- What is required: Pictures in the entries below are excluded; copy only the lines from the one containing "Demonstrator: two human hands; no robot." to the one containing "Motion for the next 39", both included.

[Dataset]

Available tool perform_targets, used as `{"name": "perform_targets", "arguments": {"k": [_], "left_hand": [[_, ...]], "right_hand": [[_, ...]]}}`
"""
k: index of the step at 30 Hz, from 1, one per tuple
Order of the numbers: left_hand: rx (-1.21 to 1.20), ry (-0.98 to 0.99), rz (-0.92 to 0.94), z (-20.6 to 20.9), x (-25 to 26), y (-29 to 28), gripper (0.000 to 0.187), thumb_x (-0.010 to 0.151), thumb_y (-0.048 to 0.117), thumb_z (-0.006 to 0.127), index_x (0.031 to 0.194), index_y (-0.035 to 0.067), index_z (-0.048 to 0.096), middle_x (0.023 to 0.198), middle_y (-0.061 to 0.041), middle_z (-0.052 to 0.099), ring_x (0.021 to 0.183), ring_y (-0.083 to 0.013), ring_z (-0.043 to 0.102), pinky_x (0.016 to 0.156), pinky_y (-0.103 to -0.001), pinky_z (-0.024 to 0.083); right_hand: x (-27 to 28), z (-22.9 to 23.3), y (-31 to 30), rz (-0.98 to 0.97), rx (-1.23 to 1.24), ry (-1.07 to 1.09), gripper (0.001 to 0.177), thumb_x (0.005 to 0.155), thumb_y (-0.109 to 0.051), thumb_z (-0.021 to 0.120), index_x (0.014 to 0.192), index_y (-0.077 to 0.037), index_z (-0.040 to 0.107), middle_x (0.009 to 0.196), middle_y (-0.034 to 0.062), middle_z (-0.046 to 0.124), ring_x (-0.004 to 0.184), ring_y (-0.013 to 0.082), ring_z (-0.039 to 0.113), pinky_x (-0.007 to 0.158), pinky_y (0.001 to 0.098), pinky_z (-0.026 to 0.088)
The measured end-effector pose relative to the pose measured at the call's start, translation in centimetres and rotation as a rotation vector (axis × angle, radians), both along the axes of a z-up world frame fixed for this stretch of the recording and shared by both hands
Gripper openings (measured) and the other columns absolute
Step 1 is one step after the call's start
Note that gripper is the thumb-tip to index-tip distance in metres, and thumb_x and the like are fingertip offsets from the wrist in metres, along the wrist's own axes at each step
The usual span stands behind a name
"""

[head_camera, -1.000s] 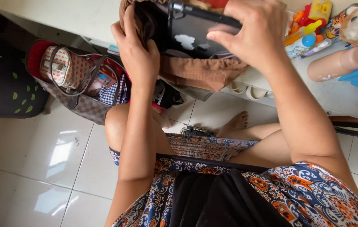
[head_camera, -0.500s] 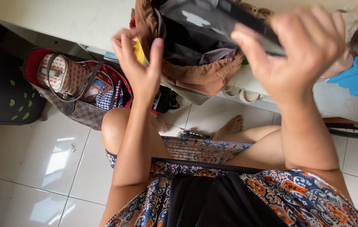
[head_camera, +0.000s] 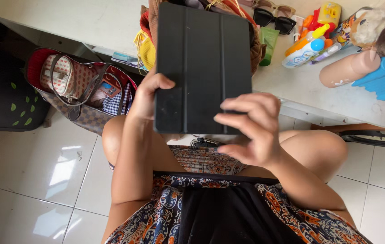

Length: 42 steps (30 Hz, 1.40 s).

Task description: The person sits on the floor and packs a drawstring bag, placing a bottle, a tablet, and small personal items inside, then pulls the drawstring to cinch the bag closed and folds a red cloth pouch on top.

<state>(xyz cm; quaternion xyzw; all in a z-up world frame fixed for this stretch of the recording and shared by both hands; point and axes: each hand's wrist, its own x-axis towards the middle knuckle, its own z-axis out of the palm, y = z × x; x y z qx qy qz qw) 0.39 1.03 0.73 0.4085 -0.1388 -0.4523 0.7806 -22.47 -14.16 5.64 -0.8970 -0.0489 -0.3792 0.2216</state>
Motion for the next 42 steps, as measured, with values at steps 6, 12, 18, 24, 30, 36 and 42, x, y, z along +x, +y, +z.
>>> {"name": "perform_targets", "arguments": {"k": [6, 12, 18, 24, 30, 36, 42], "left_hand": [[-0.104, 0.029, 0.126, 2.6, -0.1, 4.7, 0.070, 0.072, 0.013, 0.052, 0.139, -0.006, 0.051, 0.119, -0.019, 0.067, 0.099, -0.0270, 0.070, 0.088, -0.035, 0.059], [-0.194, -0.115, 0.407, -0.6, 6.1, 8.5, 0.061, 0.090, 0.041, 0.043, 0.130, -0.003, 0.056, 0.115, -0.013, 0.068, 0.097, -0.0224, 0.066, 0.087, -0.033, 0.054], [-0.638, -0.326, 0.353, -3.1, 13.7, 11.7, 0.076, 0.108, 0.069, 0.033, 0.122, -0.001, 0.060, 0.111, -0.007, 0.069, 0.095, -0.0178, 0.063, 0.086, -0.030, 0.048], [0.056, -0.273, 0.661, -5.9, 15.6, 11.5, 0.050, 0.104, 0.018, 0.068, 0.147, 0.005, 0.047, 0.131, -0.012, 0.064, 0.098, -0.0200, 0.068, 0.074, -0.035, 0.062], [0.000, -0.070, 0.685, -12.9, 19.3, 10.0, 0.038, 0.100, 0.001, 0.061, 0.135, 0.002, 0.046, 0.125, -0.014, 0.064, 0.109, -0.0237, 0.073, 0.086, -0.040, 0.063], [0.022, 0.004, 0.612, -17.6, 22.6, 7.9, 0.041, 0.101, 0.008, 0.063, 0.139, 0.004, 0.047, 0.124, -0.014, 0.065, 0.108, -0.0242, 0.070, 0.088, -0.040, 0.063], [0.249, -0.086, 0.583, -18.5, 24.5, 7.4, 0.051, 0.099, 0.021, 0.069, 0.142, 0.005, 0.045, 0.124, -0.011, 0.065, 0.108, -0.0194, 0.068, 0.089, -0.041, 0.064]], "right_hand": [[2.6, -1.0, 0.3, 0.259, 1.059, 0.284, 0.071, 0.102, -0.008, 0.062, 0.158, -0.004, 0.020, 0.151, 0.0121, 0.038, 0.134, 0.0180, 0.049, 0.106, 0.0392, 0.045], [9.6, -2.0, 4.1, 0.510, 1.283, 0.454, 0.062, 0.108, -0.006, 0.053, 0.164, -0.015, 0.027, 0.158, 0.0085, 0.044, 0.132, 0.0150, 0.051, 0.089, 0.0337, 0.045], [23.3, -4.8, 6.4, 0.634, 1.607, 0.438, 0.052, 0.108, -0.022, 0.059, 0.156, -0.015, 0.038, 0.122, 0.0065, 0.067, 0.090, 0.0162, 0.072, 0.057, 0.0334, 0.061], [30.6, -11.3, 8.1, 0.458, 1.701, 0.414, 0.047, 0.101, -0.028, 0.067, 0.142, -0.013, 0.049, 0.112, 0.0051, 0.070, 0.084, 0.0147, 0.073, 0.054, 0.0317, 0.060], [35.0, -18.7, 8.2, 0.292, 1.666, 0.417, 0.038, 0.103, -0.029, 0.066, 0.133, -0.009, 0.054, 0.106, 0.0067, 0.070, 0.082, 0.0159, 0.072, 0.055, 0.0323, 0.061], [35.7, -21.3, 6.2, 0.345, 1.609, 0.416, 0.031, 0.104, -0.018, 0.064, 0.132, -0.011, 0.052, 0.119, 0.0041, 0.065, 0.102, 0.0145, 0.068, 0.077, 0.0380, 0.065], [35.2, -23.9, 6.2, 0.403, 1.340, 0.239, 0.064, 0.106, -0.001, 0.064, 0.163, -0.004, 0.035, 0.156, 0.0178, 0.052, 0.139, 0.0255, 0.052, 0.122, 0.0409, 0.038]]}}
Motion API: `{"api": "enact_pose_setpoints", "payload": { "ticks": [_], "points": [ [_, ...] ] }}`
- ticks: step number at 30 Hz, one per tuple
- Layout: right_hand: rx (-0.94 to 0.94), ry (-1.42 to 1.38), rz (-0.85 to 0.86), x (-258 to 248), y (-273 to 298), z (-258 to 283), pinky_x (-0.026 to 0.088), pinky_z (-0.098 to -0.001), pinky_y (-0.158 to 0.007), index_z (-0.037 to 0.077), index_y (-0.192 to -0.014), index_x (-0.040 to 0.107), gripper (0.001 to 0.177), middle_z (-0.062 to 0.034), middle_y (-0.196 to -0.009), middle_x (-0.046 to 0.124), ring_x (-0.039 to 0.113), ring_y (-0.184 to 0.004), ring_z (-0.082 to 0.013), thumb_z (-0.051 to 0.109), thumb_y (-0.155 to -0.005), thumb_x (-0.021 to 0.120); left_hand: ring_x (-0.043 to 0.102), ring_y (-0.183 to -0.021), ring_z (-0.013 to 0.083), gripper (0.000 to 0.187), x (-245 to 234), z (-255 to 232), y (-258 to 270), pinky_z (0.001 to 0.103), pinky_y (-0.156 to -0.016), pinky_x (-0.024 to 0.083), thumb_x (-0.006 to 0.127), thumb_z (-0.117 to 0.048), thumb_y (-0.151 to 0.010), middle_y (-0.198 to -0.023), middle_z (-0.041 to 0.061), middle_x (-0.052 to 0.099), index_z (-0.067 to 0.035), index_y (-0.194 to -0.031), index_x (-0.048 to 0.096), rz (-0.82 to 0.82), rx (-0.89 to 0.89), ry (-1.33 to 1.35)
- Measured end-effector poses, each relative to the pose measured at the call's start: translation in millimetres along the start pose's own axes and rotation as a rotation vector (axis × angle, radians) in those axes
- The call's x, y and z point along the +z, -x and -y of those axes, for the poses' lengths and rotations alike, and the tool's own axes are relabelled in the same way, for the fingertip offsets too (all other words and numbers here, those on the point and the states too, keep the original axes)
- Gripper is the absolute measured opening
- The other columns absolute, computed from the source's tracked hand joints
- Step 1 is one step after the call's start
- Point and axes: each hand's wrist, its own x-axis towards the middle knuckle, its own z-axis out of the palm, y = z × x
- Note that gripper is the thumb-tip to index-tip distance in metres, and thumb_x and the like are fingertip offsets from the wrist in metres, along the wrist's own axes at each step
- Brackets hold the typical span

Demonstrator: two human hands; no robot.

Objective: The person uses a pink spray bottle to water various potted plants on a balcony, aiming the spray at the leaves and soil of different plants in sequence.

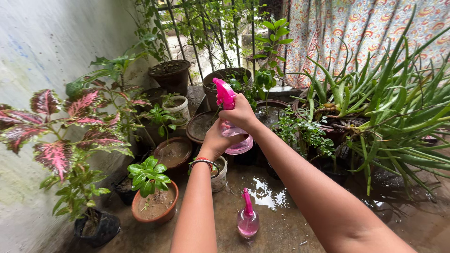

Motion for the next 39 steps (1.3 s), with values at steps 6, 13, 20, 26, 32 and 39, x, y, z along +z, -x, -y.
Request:
{"api": "enact_pose_setpoints", "payload": {
  "ticks": [6, 13, 20, 26, 32, 39],
  "points": [
    [0.014, 0.149, -0.056, -6.3, 3.4, -14.4, 0.055, -0.0286, -0.067, 0.003, -0.090, 0.069, 0.031, -0.0025, -0.074, 0.072, 0.068, -0.066, -0.0110, 0.015, -0.062, 0.073, 0.067, -0.115, 0.0181, 0.090, 12.1, 16.7, -9.1, 0.034, -0.099, 0.053, 0.092, -0.034, -0.059, -0.126, 0.006, 0.069, -0.011, -0.138, 0.055, 0.039, -0.005, 0.023],
    [0.111, 0.194, -0.060, -20.4, 10.0, -30.2, 0.055, -0.0314, -0.064, 0.005, -0.089, 0.070, 0.030, -0.0039, -0.069, 0.069, 0.068, -0.063, -0.0152, 0.016, -0.061, 0.074, 0.068, -0.115, 0.0177, 0.089, 28.8, 29.2, -18.0, 0.033, -0.098, 0.054, 0.091, -0.034, -0.058, -0.127, 0.006, 0.069, -0.010, -0.137, 0.057, 0.080, -0.012, 0.057],
    [0.184, 0.252, -0.120, -37.4, 18.1, -43.8, 0.055, -0.0329, -0.064, 0.004, -0.083, 0.069, 0.028, -0.0057, -0.069, 0.070, 0.068, -0.063, -0.0173, 0.017, -0.059, 0.075, 0.065, -0.115, 0.0168, 0.088, 51.5, 37.0, -24.2, 0.033, -0.099, 0.051, 0.092, -0.034, -0.061, -0.129, 0.005, 0.066, -0.009, -0.138, 0.056, 0.106, 0.030, 0.046],
    [0.276, 0.376, -0.143, -57.1, 31.3, -39.0, 0.056, -0.0368, -0.069, 0.007, -0.085, 0.069, 0.030, -0.0101, -0.072, 0.072, 0.071, -0.067, -0.0248, 0.020, -0.058, 0.075, 0.064, -0.115, 0.0164, 0.085, 75.2, 42.1, -31.3, 0.032, -0.101, 0.050, 0.091, -0.033, -0.064, -0.129, 0.006, 0.067, -0.007, -0.137, 0.056, 0.227, 0.001, 0.175],
    [0.341, 0.440, -0.187, -67.7, 37.5, -36.1, 0.057, -0.0399, -0.071, 0.008, -0.083, 0.069, 0.029, -0.0108, -0.074, 0.073, 0.073, -0.070, -0.0289, 0.020, -0.058, 0.074, 0.065, -0.113, 0.0152, 0.084, 89.4, 41.4, -33.6, 0.032, -0.099, 0.051, 0.091, -0.034, -0.064, -0.126, 0.005, 0.067, -0.007, -0.135, 0.056, 0.251, -0.026, 0.178],
    [0.324, 0.466, -0.225, -69.5, 33.0, -39.8, 0.058, -0.0401, -0.071, 0.009, -0.084, 0.069, 0.028, -0.0114, -0.073, 0.073, 0.073, -0.069, -0.0289, 0.020, -0.059, 0.074, 0.066, -0.105, 0.0150, 0.082, 87.3, 36.8, -35.1, 0.031, -0.094, 0.053, 0.092, -0.033, -0.062, -0.117, 0.005, 0.069, -0.008, -0.133, 0.058, 0.181, -0.060, 0.086]
  ]
}}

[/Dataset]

- Solution to this task:
Demonstrator: two human hands; no robot.

Objective: The person uses a pink spray bottle to water various potted plants on a balcony, aiming the spray at the leaves and soil of different plants in sequence.


Motion for the next 39 steps (1.3 s), with values at steps 6, 13, 20, 26, 32 and 39, x, y, z along +z, -x, -y.

Thus the exercise is complete.